Plusieurs explications sont avancées lorsqu’il s’agit de comprendre l’engouement autour de ces nouvelles stars nigérianes. La première est celle de leur positionnement sur le marché américain à la faveur de duos prestigieux, à l’image du single One Dance de Drake avec Wizkid, en 2015. Davido a, de son côté, signé plusieurs titres avec le rappeur Young Thug. Autre collaboration plus récente, Be Honest, duo Burna Boy avec l’Anglaise Jorja Smith, sorti l’été dernier. Pouvoir collaborer avec des figures déjà reconnues à l’international ouvre inévitablement des portes, tout comme le fait de chanter en anglais – ce que font la plupart des artistes d’afrobeats.

Une autre explication est liée à la situation autant économique, sociale que culturelle du Nigeria. La taille de la population (plus de 195 millions d’habitants) mais aussi son pouvoir d’achat, supérieur à celui de la plupart des autres pays africains, pourraient expliquer l’importance culturelle du pays. Plus globalement, le «géant d’Afrique» pourrait jouer un rôle de leader, sur le continent, dans le monde musical.

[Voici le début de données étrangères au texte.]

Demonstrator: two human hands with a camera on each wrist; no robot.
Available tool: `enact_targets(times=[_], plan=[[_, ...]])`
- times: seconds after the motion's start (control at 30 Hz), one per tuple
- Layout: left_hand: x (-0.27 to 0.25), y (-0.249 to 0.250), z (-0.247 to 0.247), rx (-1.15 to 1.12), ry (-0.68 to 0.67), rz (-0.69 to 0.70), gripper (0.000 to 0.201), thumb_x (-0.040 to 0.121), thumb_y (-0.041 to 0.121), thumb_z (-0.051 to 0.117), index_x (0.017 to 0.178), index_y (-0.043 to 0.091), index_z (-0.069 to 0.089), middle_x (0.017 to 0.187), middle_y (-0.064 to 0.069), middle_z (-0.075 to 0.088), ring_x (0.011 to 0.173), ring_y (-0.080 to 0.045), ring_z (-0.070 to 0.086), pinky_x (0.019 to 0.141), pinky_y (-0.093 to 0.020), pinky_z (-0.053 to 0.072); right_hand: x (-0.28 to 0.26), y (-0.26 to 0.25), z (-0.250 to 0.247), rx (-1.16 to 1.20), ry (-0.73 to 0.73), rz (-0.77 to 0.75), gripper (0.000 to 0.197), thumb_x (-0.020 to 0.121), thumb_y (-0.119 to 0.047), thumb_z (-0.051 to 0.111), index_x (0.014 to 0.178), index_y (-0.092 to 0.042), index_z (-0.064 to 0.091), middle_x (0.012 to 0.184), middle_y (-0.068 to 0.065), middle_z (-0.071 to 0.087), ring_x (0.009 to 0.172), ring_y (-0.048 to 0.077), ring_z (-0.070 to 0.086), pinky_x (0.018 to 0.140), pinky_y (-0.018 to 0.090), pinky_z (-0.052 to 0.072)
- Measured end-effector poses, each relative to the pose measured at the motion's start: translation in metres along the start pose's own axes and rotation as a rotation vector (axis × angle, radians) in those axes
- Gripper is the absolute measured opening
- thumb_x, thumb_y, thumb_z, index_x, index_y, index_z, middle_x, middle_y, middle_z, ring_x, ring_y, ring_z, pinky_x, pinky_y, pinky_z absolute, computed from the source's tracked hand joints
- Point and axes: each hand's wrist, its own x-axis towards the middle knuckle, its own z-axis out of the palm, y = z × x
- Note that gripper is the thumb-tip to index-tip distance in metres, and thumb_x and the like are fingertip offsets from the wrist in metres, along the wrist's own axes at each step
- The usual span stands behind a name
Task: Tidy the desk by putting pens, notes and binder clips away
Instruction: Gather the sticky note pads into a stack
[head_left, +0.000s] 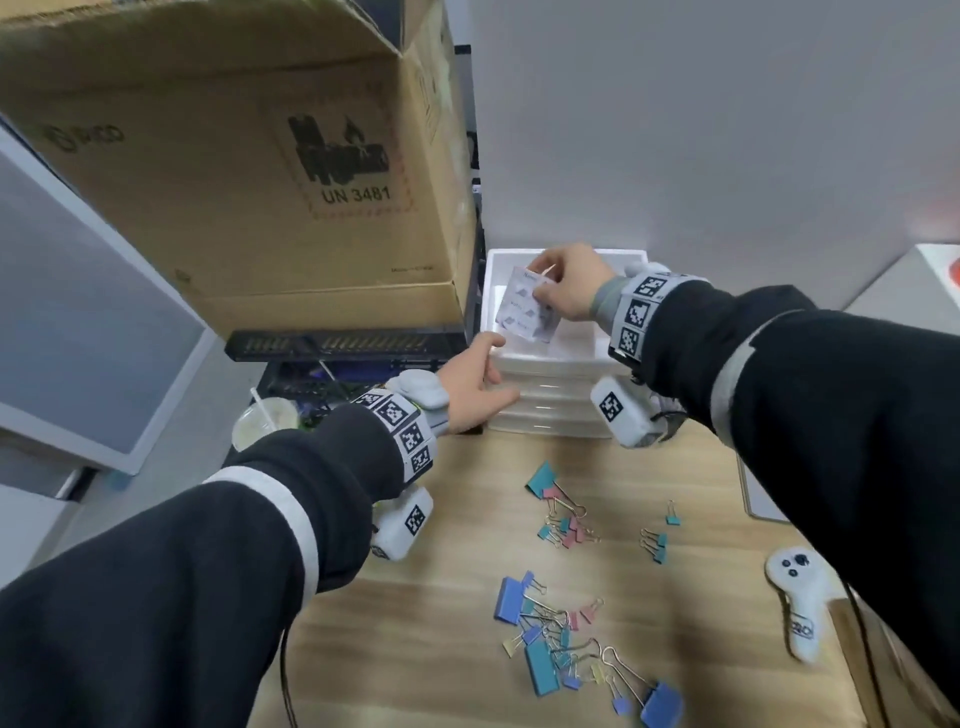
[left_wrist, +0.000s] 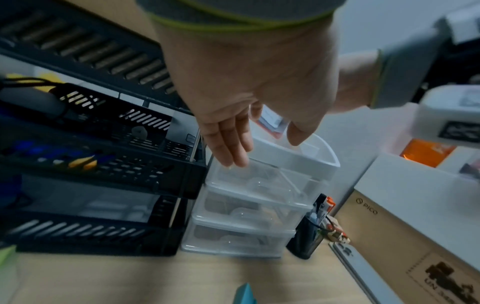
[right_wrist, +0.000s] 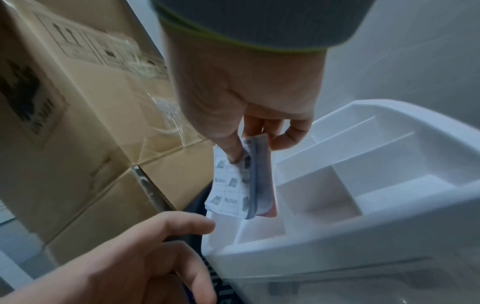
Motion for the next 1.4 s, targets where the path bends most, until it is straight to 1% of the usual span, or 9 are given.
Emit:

Reportage: Accra for Africa

Une étude menée par l’entreprise d’audit PriceWaterhouseCoopers (PWC) en 2016 estimait déjà que l’industrie musicale nigériane pourrait peser au moins 86 millions de dollars en 2020. Et certaines grandes entreprises en ont déjà pris conscience: Universial Music Group a créé à Lagos une division dédiée au Nigeria.